The literary fiction version was well under word count, and the new version is about eight hundred words more, but still well under word count, so we have some wiggle room.
I wonder if I struggled with this initially because somewhere in my subconscious I remembered the guidelines and knew I wasn’t following them.
I’m going to let it sit and then read it when I get back from the symposium tonight.
We had a small, but good group for #FreelanceFriends at noontime. I’m glad I showed up. They’d like me to host one of the chats, but I have to think about a topic. It would probably be in late October or early November.
All of this put me way behind what I wanted to do on the ghostwriting that afternoon. Most of the writing session was about tightening and clarifying, rather than moving forward, but that’s necessary in order to move forward.
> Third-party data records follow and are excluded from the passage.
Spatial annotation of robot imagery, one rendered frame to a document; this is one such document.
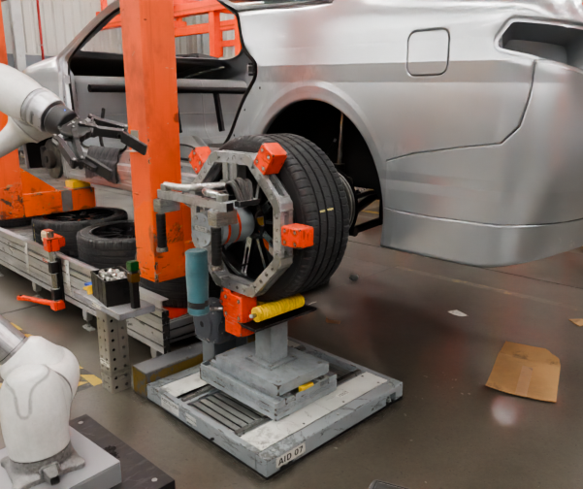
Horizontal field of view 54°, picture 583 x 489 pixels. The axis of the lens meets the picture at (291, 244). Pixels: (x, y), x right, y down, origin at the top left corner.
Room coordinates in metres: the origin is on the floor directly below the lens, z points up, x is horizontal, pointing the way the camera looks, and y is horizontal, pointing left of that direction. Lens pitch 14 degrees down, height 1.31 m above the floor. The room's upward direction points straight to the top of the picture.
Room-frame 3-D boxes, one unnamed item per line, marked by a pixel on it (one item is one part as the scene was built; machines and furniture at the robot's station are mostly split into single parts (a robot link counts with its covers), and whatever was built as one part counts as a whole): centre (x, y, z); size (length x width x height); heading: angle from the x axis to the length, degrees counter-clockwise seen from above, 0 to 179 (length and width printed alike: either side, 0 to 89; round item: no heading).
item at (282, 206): (2.17, 0.20, 0.85); 0.54 x 0.07 x 0.54; 45
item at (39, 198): (4.15, 1.71, 0.69); 0.52 x 0.17 x 0.35; 135
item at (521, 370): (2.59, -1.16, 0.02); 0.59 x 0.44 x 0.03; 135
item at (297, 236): (1.95, -0.02, 0.85); 0.09 x 0.08 x 0.07; 45
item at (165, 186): (2.15, 0.36, 1.03); 0.19 x 0.18 x 0.11; 135
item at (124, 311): (2.44, 0.80, 0.44); 0.43 x 0.17 x 0.03; 45
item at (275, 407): (2.31, 0.11, 0.13); 0.50 x 0.36 x 0.10; 45
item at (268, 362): (2.29, 0.08, 0.32); 0.40 x 0.30 x 0.28; 45
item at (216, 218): (1.91, 0.23, 0.93); 0.09 x 0.05 x 0.05; 135
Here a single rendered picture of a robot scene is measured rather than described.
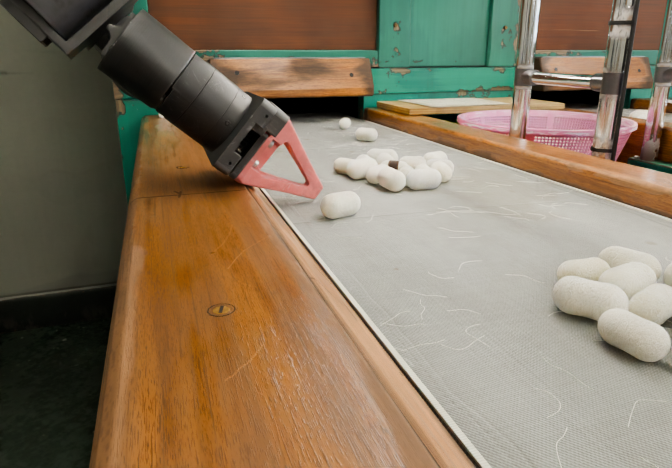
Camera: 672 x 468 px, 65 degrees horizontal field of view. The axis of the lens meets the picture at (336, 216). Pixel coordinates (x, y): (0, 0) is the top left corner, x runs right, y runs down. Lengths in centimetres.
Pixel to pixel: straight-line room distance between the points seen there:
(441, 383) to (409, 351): 3
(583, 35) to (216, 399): 127
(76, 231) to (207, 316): 169
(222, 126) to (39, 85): 143
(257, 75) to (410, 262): 68
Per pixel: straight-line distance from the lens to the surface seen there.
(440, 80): 116
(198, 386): 19
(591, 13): 139
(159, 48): 43
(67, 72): 183
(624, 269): 33
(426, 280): 33
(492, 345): 27
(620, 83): 64
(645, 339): 27
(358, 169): 56
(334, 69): 102
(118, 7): 44
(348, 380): 19
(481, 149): 72
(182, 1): 103
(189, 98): 43
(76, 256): 194
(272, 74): 98
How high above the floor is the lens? 87
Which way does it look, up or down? 17 degrees down
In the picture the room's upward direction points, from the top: straight up
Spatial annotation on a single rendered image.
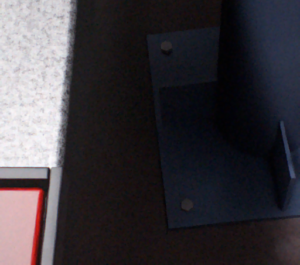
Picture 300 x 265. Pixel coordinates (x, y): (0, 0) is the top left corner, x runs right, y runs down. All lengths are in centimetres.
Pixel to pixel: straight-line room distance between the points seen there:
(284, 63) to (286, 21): 10
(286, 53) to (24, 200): 74
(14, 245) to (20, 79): 9
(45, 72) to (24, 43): 2
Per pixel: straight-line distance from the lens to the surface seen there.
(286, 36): 101
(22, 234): 33
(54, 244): 32
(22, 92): 37
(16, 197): 34
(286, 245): 130
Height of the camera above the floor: 124
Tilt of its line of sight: 63 degrees down
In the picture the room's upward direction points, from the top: 6 degrees counter-clockwise
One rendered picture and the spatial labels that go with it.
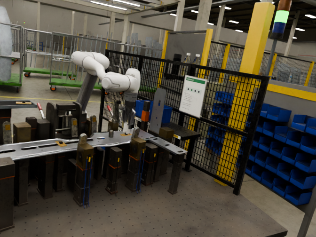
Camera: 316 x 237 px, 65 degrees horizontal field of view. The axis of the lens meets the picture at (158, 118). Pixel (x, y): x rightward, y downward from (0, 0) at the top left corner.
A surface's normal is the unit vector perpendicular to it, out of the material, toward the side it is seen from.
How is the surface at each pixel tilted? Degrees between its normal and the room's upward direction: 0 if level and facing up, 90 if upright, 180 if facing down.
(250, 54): 90
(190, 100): 90
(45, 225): 0
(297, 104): 90
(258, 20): 90
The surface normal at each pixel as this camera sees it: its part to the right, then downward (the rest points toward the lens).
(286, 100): -0.89, -0.02
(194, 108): -0.72, 0.07
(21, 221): 0.15, -0.96
Made chocolate mousse and heated up the rest of the crockpot chicken for dinner. My mom hadn’t been herself most of the day and got worse in the evening, so I ended up taking her to the ER. I would have gone to Urgent Care, but the one near us closed at the end of August, and the one in Pittsfield would have closed for the night before we got there. So, ER it was.
The ER was full. They had to see us first in a triage room, then we waited in the general waiting room until a bed opened up in the ER itself. Her blood pressure was very high, which I’ve noticed ties in to her being more confused. While we were waiting, a fight broke out inside the treatment area (not the waiting area) and security had to go in and restrain someone. When we finally got into the ER proper, she was checked out, given some antibiotics, and we could go home. She started feeling better almost immediately, and was almost back to herself by the time we got home.
I asked if the hospital pharmacy planned to give COVID shots, since CVS was still refusing to give me one, in spite of the state’s mandate. The triage nurse didn’t know, but asked permission to let people up the chain of command know so they could let the state know to bitch slap CVS, and also possibly set up a booster clinic session at the hospital.
I have a feeling I won’t be able to plan/schedule my booster this year for a good time. I’ll have to catch it on the fly, and just power through, no matter how sick it makes me.
I was also glad to see that the staff is back to masking (we were, too, but we always do in indoor public situations, especially healthcare where there are, you know, sick people around).
Had trouble getting to sleep last night, but slept hard once I did. The 15-minute writing session was good this morning. I outlined the anthology story due at the end of the month. I usually don’t outline short stories, but I didn’t want to forget my direction again.
My mom is well enough so I don’t have to cancel out of the symposium. I will monitor her medications this morning before I go. Even with the whiteboard, I have to pay attention, because she sometimes gets confused.
Today, I am off to a symposium on the current exhibit at the Clark. The exhibit closes on Sunday, so this is my last chance to learn about it, and see any of the pieces one last time.
On my way back, I will do the pharmacy/grocery/library errands.
Hopefully, my parking spot will be free by the time I get back!
I’m supposed to go to an event tomorrow, but I don’t know if I have the energy, especially since Murder Maps tells me the location doesn’t exist and tries to send me 2 hours east (it’s supposed to be 20 minutes north). I know the location exists because I have the address and there are photos posted on social media, but Murder Maps insists it does not. I’m going to see if I can find a paper map of the area and find it.
A quiet weekend might be just the ticket, though, and maybe I will just stay home.